【ことわざ】
言いたいことは明日言え
【読み方】
いいたいことはあすいえ
【意味】
言いたいことがあっても、その場ですぐには口にせず、時間をおいてよく考えてから言うのがよいということ。


【類義語】
・腹の立つ事は明日言え(はらのたつことはあすいえ)
「言いたいことは明日言え」の語源・由来
「言いたいことは明日言え」は、思ったことをすぐ口にするのではなく、ひとまず時間をおいてから言葉にするよう戒めることわざです。ここでいう「明日」は、何でも後回しにせよという意味ではありません。怒りや不満に動かされたまま話せば、必要以上に強い言葉を使ったり、取り返しのつかない失言をしたりすることがあります。そこで、一晩ほど間をおき、考えを落ち着かせてから伝えるほうがよい、と教えているのです。
このことわざは、「言いたいことがある」という、ごく身近な場面をもとにしています。言葉は、いったん口から出ると、なかったことにはできません。だからこそ、言う内容が正しいかどうかだけでなく、今、その場で言うべきか、相手に届く言い方になっているかまで考えることが大切になります。「明日言え」という命令の形には、口を閉ざせというのではなく、言葉を軽々しく扱わないようにという教えがこめられています。

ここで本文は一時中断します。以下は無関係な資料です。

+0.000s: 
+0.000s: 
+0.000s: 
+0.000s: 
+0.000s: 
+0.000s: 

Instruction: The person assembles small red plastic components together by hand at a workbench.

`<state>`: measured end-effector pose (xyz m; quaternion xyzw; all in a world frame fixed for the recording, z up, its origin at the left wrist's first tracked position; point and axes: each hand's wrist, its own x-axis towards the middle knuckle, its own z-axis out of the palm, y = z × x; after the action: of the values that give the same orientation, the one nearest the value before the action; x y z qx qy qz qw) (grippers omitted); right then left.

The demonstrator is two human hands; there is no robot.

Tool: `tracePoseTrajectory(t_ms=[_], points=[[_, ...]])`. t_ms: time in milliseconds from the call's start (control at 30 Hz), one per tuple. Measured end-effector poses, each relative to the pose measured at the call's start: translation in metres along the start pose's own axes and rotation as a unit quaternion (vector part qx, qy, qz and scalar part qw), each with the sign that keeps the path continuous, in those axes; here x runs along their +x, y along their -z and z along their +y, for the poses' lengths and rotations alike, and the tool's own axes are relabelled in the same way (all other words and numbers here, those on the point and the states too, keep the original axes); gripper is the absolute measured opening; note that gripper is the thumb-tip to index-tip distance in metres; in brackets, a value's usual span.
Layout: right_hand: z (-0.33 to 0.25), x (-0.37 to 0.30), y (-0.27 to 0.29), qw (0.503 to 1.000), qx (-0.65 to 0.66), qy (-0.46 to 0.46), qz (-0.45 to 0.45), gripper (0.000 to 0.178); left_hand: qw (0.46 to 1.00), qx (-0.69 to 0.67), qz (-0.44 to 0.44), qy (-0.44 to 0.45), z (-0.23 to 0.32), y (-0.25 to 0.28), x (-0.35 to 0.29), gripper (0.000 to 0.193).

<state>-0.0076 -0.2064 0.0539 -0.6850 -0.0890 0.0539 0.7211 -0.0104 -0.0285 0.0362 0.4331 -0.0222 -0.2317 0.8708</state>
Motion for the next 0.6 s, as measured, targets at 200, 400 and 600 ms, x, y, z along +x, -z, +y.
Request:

同じ教えを、怒りの場面にしぼって表した言い方として、「腹の立つ事は明日言え」があります。腹立ちまぎれに物を言えば、後になって悔やむような結果を招くことがあるので、よく考えてから話すことが肝心である、という意味です。「言いたいことは明日言え」は、この戒めを、怒りに限らず、勢いのまま口にしそうな言葉全体へ広げて表した形といえます。
江戸時代には、この教えを「旨い物は宵に食え」と組み合わせ、対照的に示す例が多くありました。「旨い物は宵に食え」は、おいしい食べ物は味が落ちる前に早く食べるのがよく、転じて、得になることは機会を逃さず進めるのがよい、というたとえです。よい機会は早くつかみ、腹立ちや不用意な発言は急がず控えるという、暮らしの中の知恵が、二つのことわざを並べることで分かりやすく表されました。
この組み合わせでは、「宵」と「明日」が鮮やかに対になっています。食べ物や好機のように、時を逃せば価値が下がるものは今のうちに大切にし、怒りにまかせた発言のように、急ぐほど害が生まれやすいものは明日まで待つ、という考え方です。こうして、「言いたいことは明日言え」は、単に我慢を求める言葉ではなく、急ぐべきことと、落ち着いて扱うべきこととを見分ける教えとして受け継がれてきました。
今の生活でも、友だちとの言い争い、家族への不満、学級会での反論、仕事での厳しい意見など、すぐに言葉を返したくなる場面は少なくありません。そのようなとき、少し時間をおくことで、相手を傷つけるための言葉ではなく、問題を解決するための言葉を選びやすくなります。「言いたいことは明日言え」は、伝えることをあきらめる教えではなく、伝えるからこそ、言葉を慎重に選ぶよう促すことわざなのです。
「言いたいことは明日言え」の使い方




「言いたいことは明日言え」の例文
- 腹立ちまぎれに抗議の手紙を書いた父は、言いたいことは明日言えと思い直して、投函を控えた。
- 友だちに責められて言い返したくなったが、言いたいことは明日言えと心に決め、その場では黙って帰った。
- 学級会で感情的な発言が続いたため、先生は言いたいことは明日言えの教えを示し、話し合いを翌日に延ばした。
- 地域の会合では、言いたいことは明日言えを心得て、怒りにまかせた批判ではなく、落ち着いた提案を述べたい。
- 部下への不満をすぐメールに書こうとした課長は、言いたいことは明日言えと考え、翌朝に文章を読み直した。
- 言いたいことは明日言えということわざは、家族の間でも、相手を傷つけずに気持ちを伝えるための戒めとなる。
主な参考文献
・松村明監修、小学館大辞泉編集部編『大辞泉 第二版』小学館、2012年。
・北村孝一編『ことわざを知る辞典』小学館、2018年。